— WORK TO BE COMPLETED —
Go through the entries below and count the lines where the word "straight" appears; give only the count.

— DATASET ENTRIES —
%%

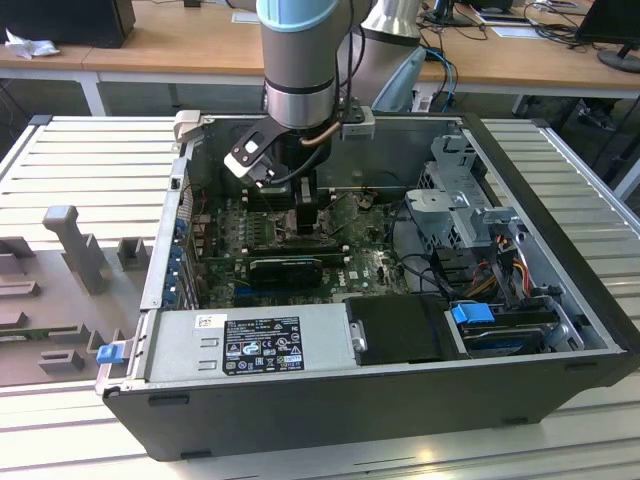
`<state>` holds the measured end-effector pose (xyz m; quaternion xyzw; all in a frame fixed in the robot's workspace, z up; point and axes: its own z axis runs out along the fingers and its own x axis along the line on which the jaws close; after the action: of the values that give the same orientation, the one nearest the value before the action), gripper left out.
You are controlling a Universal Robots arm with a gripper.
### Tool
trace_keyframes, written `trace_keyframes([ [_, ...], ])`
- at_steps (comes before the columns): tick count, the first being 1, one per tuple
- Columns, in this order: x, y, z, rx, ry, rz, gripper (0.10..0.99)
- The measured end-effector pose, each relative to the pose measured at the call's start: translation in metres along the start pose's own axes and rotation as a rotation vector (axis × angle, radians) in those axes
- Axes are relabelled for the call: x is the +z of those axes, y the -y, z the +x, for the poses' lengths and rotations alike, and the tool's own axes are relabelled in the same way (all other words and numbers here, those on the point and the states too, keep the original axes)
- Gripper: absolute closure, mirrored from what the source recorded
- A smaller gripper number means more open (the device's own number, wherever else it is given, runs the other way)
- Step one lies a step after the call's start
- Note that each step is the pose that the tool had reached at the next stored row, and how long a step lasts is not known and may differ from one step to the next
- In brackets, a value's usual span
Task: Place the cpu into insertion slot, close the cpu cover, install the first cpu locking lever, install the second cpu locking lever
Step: 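Place the cpu into insertion slot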
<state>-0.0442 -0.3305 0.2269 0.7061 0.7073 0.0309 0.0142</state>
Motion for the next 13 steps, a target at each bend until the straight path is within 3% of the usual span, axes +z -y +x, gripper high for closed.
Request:
trace_keyframes([
  [3, 0.0032, 0.0003, 0.0045, 0.002, 0.0001, 0.000, 0.553],
  [8, 0.0175, 0.0011, 0.0089, 0.016, 0.0011, 0.000, 0.553],
  [13, 0.0206, 0.0001, 0.0094, 0.023, 0.0016, 0.001, 0.553],
])
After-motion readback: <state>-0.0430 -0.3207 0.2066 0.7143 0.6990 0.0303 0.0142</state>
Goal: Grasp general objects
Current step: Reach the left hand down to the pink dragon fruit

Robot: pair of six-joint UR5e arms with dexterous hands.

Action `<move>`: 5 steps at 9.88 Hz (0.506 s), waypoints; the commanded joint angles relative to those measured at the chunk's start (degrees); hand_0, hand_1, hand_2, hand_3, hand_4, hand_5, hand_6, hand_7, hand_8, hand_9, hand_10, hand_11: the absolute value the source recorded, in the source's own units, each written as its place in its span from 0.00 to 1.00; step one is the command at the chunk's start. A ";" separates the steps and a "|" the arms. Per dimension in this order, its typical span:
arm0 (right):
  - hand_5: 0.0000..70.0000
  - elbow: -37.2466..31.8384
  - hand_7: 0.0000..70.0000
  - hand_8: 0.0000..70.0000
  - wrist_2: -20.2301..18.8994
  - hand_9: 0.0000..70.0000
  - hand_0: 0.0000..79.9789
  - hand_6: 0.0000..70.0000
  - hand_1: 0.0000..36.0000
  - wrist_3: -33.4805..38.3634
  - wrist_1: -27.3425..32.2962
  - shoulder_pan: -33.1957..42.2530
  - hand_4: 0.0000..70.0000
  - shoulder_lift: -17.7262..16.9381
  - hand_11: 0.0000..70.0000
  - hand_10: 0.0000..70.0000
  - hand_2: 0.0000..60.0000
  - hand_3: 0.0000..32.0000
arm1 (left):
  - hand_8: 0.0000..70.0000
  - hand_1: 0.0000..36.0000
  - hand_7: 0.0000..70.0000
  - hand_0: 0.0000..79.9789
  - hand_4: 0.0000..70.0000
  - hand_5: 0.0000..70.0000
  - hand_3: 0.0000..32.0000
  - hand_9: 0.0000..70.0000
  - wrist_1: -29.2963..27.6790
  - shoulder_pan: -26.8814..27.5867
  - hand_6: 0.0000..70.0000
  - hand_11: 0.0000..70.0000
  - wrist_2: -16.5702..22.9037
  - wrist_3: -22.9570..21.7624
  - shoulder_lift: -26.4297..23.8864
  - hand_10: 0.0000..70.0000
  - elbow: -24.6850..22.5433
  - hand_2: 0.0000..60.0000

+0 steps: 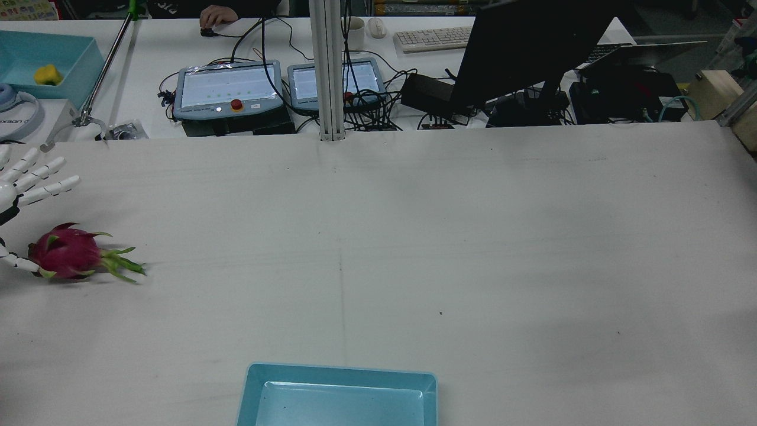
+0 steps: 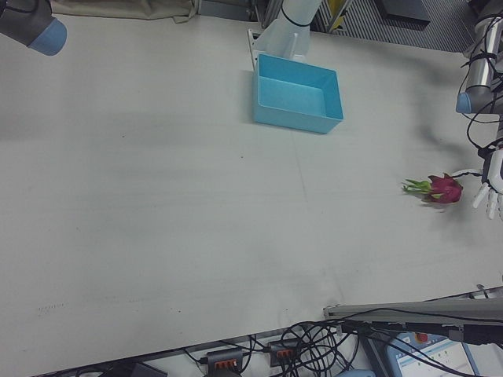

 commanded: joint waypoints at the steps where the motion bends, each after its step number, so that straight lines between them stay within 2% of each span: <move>1: 0.00 0.07 0.00 0.00 0.03 0.00 0.00 0.00 0.00 0.00 0.00 0.00 0.00 -0.02 0.00 0.00 0.00 0.00 | 0.00 0.94 0.07 0.76 0.00 0.00 1.00 0.00 3.27 1.56 0.00 0.00 0.17 2.32 -0.56 0.00 -0.57 0.31; 5: 0.00 0.07 0.00 0.00 0.03 0.00 0.00 0.00 0.00 0.00 0.00 0.00 0.00 -0.02 0.00 0.00 0.00 0.00 | 0.00 0.90 0.06 0.74 0.00 0.00 1.00 0.00 4.34 3.58 0.00 0.00 -0.18 2.50 -0.73 0.00 -0.66 0.26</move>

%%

— RESPONSE —
2